= PROBLEM REQUIREMENTS =
Whatever appears in the records apart from pictures must be reproduced exactly.

(Items from a dataset)
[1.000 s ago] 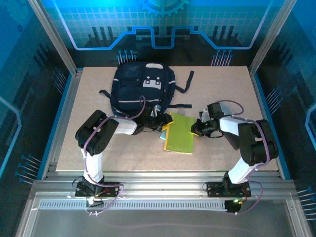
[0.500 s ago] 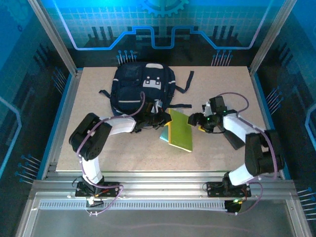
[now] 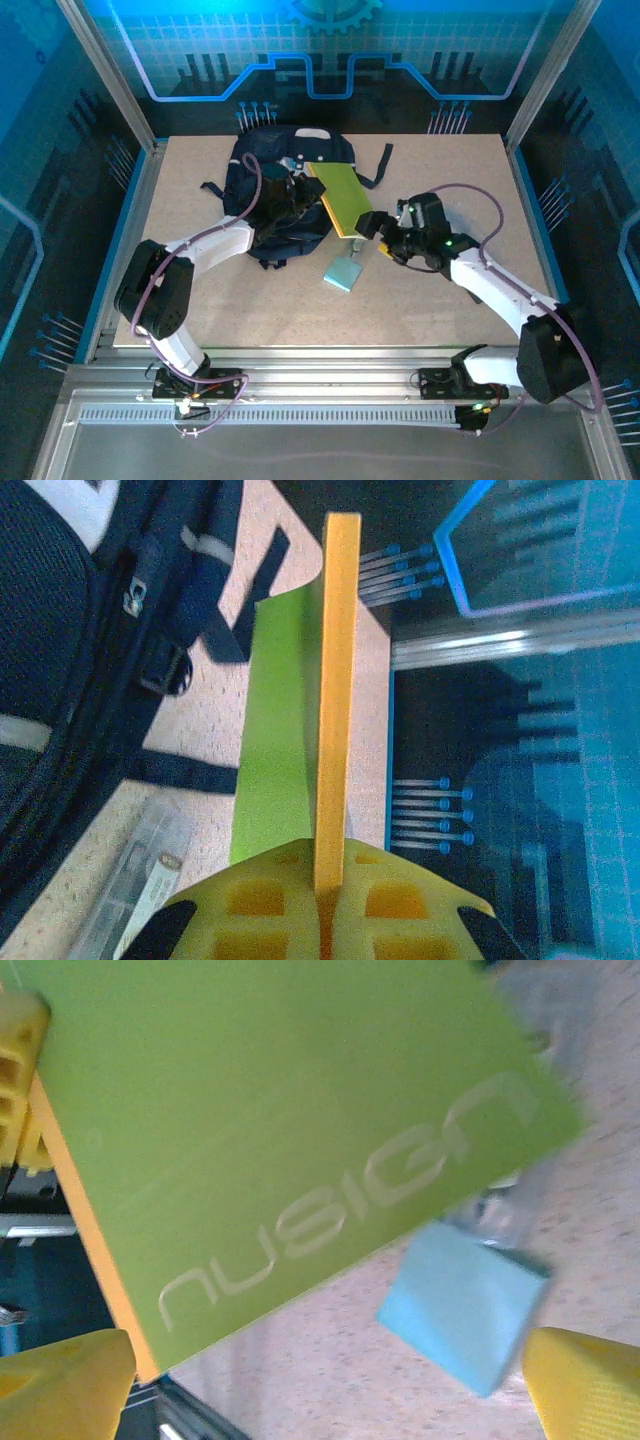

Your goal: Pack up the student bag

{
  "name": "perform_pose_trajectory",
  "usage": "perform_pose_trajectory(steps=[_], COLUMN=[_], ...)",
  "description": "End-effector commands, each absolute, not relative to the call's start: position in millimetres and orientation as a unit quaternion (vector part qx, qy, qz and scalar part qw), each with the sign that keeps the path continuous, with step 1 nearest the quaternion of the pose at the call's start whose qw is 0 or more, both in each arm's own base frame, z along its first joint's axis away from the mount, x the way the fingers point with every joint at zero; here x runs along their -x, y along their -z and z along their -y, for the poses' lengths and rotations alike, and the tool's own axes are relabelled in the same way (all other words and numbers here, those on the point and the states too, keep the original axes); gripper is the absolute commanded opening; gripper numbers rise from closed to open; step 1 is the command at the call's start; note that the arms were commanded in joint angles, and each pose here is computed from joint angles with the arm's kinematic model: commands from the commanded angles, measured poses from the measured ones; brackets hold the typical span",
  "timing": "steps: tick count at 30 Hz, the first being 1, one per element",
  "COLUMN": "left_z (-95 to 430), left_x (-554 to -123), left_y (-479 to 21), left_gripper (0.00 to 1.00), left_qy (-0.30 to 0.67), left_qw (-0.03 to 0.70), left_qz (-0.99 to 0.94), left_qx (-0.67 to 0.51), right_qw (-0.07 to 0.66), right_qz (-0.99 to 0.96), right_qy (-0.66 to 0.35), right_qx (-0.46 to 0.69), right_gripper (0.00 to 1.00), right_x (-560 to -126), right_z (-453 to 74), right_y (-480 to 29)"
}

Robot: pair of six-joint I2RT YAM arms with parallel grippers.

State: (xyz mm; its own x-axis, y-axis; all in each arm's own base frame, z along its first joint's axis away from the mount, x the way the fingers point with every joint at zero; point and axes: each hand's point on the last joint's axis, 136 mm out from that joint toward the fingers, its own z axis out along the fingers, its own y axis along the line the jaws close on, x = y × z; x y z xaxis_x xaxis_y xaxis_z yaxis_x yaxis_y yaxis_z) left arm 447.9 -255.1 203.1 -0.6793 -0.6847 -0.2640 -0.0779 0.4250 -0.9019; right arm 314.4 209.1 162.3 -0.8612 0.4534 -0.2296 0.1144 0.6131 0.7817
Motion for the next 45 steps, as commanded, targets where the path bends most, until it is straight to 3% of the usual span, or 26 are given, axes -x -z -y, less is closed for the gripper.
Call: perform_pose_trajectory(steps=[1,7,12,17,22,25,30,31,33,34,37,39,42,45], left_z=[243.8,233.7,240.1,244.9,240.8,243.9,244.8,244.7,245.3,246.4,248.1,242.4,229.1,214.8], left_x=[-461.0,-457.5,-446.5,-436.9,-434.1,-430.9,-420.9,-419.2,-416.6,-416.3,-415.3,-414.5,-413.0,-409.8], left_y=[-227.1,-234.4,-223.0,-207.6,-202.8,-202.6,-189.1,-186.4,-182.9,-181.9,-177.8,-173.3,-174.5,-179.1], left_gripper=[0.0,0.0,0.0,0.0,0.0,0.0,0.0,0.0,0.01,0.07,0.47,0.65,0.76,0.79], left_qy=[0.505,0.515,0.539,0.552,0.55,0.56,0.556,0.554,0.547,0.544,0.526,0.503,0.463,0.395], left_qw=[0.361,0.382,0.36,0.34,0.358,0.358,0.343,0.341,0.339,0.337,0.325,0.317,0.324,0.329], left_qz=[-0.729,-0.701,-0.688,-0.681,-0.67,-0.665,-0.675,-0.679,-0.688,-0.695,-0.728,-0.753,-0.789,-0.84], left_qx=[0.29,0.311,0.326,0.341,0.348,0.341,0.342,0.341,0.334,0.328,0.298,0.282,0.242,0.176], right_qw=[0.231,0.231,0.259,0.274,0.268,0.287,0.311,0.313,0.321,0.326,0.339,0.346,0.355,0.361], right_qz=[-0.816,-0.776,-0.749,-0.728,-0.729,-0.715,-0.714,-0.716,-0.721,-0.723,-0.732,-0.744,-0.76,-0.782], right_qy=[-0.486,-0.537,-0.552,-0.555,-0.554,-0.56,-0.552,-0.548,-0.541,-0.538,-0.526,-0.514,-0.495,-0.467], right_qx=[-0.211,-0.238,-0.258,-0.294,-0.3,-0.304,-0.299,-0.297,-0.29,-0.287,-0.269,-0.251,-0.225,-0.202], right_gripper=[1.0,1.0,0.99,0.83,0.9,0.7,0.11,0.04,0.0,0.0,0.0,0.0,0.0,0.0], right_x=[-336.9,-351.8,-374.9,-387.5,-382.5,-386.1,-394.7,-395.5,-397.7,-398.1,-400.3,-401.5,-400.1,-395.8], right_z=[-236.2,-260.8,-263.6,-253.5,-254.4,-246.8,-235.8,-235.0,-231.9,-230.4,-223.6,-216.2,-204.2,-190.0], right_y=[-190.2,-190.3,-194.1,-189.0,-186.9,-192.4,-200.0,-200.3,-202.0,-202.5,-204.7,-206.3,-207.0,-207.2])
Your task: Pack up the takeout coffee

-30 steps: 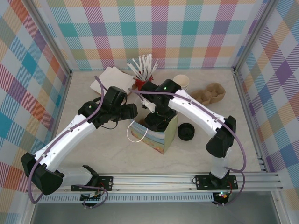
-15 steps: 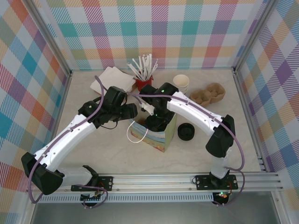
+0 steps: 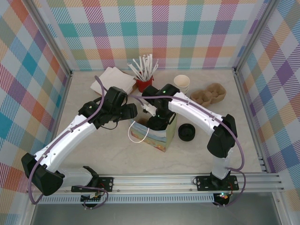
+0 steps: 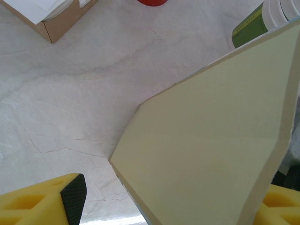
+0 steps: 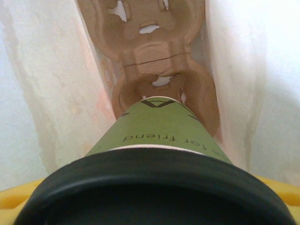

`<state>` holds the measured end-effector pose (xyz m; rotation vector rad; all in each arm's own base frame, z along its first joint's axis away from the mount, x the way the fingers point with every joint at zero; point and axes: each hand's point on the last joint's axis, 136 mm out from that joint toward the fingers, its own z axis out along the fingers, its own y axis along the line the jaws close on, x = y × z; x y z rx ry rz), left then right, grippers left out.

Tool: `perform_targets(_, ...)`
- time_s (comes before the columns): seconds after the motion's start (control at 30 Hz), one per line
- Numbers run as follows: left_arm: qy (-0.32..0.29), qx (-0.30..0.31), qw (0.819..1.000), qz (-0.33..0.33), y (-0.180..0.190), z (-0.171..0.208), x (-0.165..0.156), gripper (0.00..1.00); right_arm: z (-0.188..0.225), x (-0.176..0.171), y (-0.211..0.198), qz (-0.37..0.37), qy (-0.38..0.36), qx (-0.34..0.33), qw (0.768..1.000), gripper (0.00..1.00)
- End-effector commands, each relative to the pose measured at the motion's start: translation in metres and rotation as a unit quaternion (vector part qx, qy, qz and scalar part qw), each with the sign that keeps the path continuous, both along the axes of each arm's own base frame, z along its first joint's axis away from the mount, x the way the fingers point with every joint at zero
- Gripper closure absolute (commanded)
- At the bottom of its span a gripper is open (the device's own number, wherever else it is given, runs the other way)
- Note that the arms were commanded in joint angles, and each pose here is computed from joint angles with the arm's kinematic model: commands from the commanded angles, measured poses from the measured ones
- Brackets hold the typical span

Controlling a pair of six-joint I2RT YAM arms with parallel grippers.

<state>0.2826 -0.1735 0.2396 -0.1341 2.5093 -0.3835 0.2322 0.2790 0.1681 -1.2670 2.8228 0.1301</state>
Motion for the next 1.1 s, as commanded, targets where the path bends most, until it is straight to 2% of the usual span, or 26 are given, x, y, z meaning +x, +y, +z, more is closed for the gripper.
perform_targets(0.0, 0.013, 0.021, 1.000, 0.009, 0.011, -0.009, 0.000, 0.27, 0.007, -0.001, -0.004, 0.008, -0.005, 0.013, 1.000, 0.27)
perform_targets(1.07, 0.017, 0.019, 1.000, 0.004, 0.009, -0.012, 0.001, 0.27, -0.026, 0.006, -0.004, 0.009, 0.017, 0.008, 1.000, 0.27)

= YOUR RESPONSE =
[1.000 s ago] 
[0.500 s ago] 
[now] 

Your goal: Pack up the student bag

{
  "name": "perform_pose_trajectory",
  "usage": "perform_pose_trajectory(steps=[_], COLUMN=[_], ...)",
  "description": "End-effector commands, each absolute, not relative to the call's start: position in millimetres and orientation as a unit quaternion (vector part qx, qy, qz and scalar part qw), each with the sign that keeps the path continuous, with step 1 nearest the quaternion of the pose at the call's start whose qw is 0 or more, both in each arm's own base frame, z along its first joint's axis away from the mount, x the way the fingers point with every joint at zero; here x runs along their -x, y along their -z and z along their -y, for the poses' lengths and rotations alike, and the tool's own axes are relabelled in the same way (all other words and numbers here, those on the point and the states too, keep the original axes); gripper is the absolute commanded opening; gripper numbers rise from closed to open; step 1 is the command at the call's start; note that the arms were commanded in joint angles, and each pose here is computed from joint angles with the arm's kinematic model: commands from the commanded angles, measured poses from the measured ones; brackets hold the typical span",
  "timing": "steps: tick count at 30 Hz, the first being 1, one per element",
  "COLUMN": "left_z (-95 to 430), left_x (-554 to -123), left_y (-479 to 21), left_gripper (0.00 to 1.00), left_qy (-0.30 to 0.67), left_qw (-0.03 to 0.70), left_qz (-0.99 to 0.94), left_qx (-0.67 to 0.51), right_qw (-0.07 to 0.66), right_qz (-0.99 to 0.96), right_qy (-0.66 to 0.35), right_qx (-0.46 to 0.69), right_gripper (0.00 to 1.00), right_x (-560 to -126), right_z (-453 to 74), right_y (-480 to 29)"
}

Robot: pair of six-joint I2RT YAM arms with parallel grippers.

State: (xyz mm; its own x-axis, y-axis; all in each arm's own base frame, z along its first joint's axis away from the mount, x the way the fingers point with every joint at zero; point and axes: each hand's point on the last joint's axis, 136 mm out from that joint toward the fingers, its own z axis out along the fingers, its own y axis along the line the jaws close on, x = y × z; x y z xaxis_x xaxis_y xaxis_z yaxis_x yaxis_y yaxis_z) left arm 447.9 -255.1 203.1 -0.6793 -0.6847 -0.2640 -0.0779 0.4250 -0.9019; right arm 314.4 209.1 162.3 -0.8612 0.4534 -0.2296 0.1144 0.6131 0.7817
Motion for the next 45 steps, as commanded, targets where the path bends most, until it is straight to 3% of the usual span, or 26 are given, axes -x -z -y, less is closed for the gripper.
Call: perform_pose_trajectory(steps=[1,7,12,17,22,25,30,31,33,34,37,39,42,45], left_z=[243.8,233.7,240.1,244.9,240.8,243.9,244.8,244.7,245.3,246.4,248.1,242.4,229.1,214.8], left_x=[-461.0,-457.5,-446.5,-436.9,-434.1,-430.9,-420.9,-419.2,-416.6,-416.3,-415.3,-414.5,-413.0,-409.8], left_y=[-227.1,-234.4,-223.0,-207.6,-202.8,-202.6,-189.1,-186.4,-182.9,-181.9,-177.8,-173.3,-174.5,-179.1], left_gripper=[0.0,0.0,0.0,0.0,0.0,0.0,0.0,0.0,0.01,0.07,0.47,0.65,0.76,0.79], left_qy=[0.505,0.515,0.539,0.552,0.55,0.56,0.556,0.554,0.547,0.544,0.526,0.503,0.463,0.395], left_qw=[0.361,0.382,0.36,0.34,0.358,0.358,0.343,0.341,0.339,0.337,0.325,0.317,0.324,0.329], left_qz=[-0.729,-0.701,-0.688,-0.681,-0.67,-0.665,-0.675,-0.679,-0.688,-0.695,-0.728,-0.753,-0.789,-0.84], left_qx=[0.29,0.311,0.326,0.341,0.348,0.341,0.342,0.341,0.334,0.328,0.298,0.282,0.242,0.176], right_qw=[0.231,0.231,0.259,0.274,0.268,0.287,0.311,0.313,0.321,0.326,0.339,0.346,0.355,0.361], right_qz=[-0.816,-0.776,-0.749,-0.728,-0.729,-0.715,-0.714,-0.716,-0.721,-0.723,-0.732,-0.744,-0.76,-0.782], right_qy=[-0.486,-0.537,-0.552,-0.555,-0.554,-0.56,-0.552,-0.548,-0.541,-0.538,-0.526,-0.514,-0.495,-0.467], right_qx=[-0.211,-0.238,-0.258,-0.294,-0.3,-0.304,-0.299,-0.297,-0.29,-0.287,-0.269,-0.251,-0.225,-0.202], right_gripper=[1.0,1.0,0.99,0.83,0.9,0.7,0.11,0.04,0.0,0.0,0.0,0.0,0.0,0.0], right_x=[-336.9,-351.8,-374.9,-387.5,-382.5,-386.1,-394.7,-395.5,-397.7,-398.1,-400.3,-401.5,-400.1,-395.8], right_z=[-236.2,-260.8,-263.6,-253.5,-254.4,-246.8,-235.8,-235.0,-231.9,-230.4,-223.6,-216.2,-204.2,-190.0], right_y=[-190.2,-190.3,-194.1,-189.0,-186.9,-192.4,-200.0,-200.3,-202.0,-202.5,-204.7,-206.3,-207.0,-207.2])
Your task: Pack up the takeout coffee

-30 steps: 
-15 steps: 
+0 steps: 
+0 steps: 
+0 steps: 

`<state>` holds the measured end-effector pose (xyz m; rotation vector rad; all in each arm's own base frame, z along its first joint's axis away from the mount, x the way the fingers point with every joint at zero; point and axes: each hand's point on the last joint's axis, 136 mm out from that joint toward the fingers, its own z axis out along the fingers, its own y axis along the line the jaws close on, x = y × z; x y z rx ry rz), left then right, grippers left out.

Tool: `perform_targets(_, ...)`
- time_s (comes before the columns): seconds after the motion's start (control at 30 Hz), one per line
- Numbers run as follows: left_arm: qy (-0.32..0.29), qx (-0.30..0.31), qw (0.819..1.000), qz (-0.33..0.33), y (-0.180..0.190), z (-0.171..0.208), x (-0.165..0.156), gripper (0.00..1.00); right_arm: z (-0.188..0.225), x (-0.176..0.171), y (-0.211..0.198), qz (-0.37..0.37), qy (-0.38..0.36), qx (-0.34..0.33), qw (0.768..1.000), gripper (0.00..1.00)
- End-effector commands, each relative to the pose measured at the motion's start: translation in metres and rotation as a unit quaternion (vector part qx, qy, qz and scalar part qw), each with the sign that keeps the path continuous, both along the axes of each arm's own base frame, z along its first joint's axis away from the mount, x the way the fingers point with every joint at zero
- Gripper closure absolute (commanded)
- At the bottom of its span a gripper is open (the device's own number, wherever else it is given, runs the other way)
- Note that the arms were commanded in joint angles, and each pose here is computed from joint angles with the arm's kinematic model: commands from the commanded angles, measured poses from the measured ones
- Brackets hold the typical span

Controlling a pair of six-joint I2RT YAM arms with parallel grippers.

<state>0.2826 -0.1735 0.2396 -0.1341 2.5093 -0.3835 0.2322 0.2790 0.1681 -1.2670 2.8228 0.1301</state>
Motion for the next 1.1 s, as commanded, targets where the path bends most, until it is straight to 2% of the usual span, or 26 are given, x, y, z meaning +x, +y, +z, more is closed for the gripper.
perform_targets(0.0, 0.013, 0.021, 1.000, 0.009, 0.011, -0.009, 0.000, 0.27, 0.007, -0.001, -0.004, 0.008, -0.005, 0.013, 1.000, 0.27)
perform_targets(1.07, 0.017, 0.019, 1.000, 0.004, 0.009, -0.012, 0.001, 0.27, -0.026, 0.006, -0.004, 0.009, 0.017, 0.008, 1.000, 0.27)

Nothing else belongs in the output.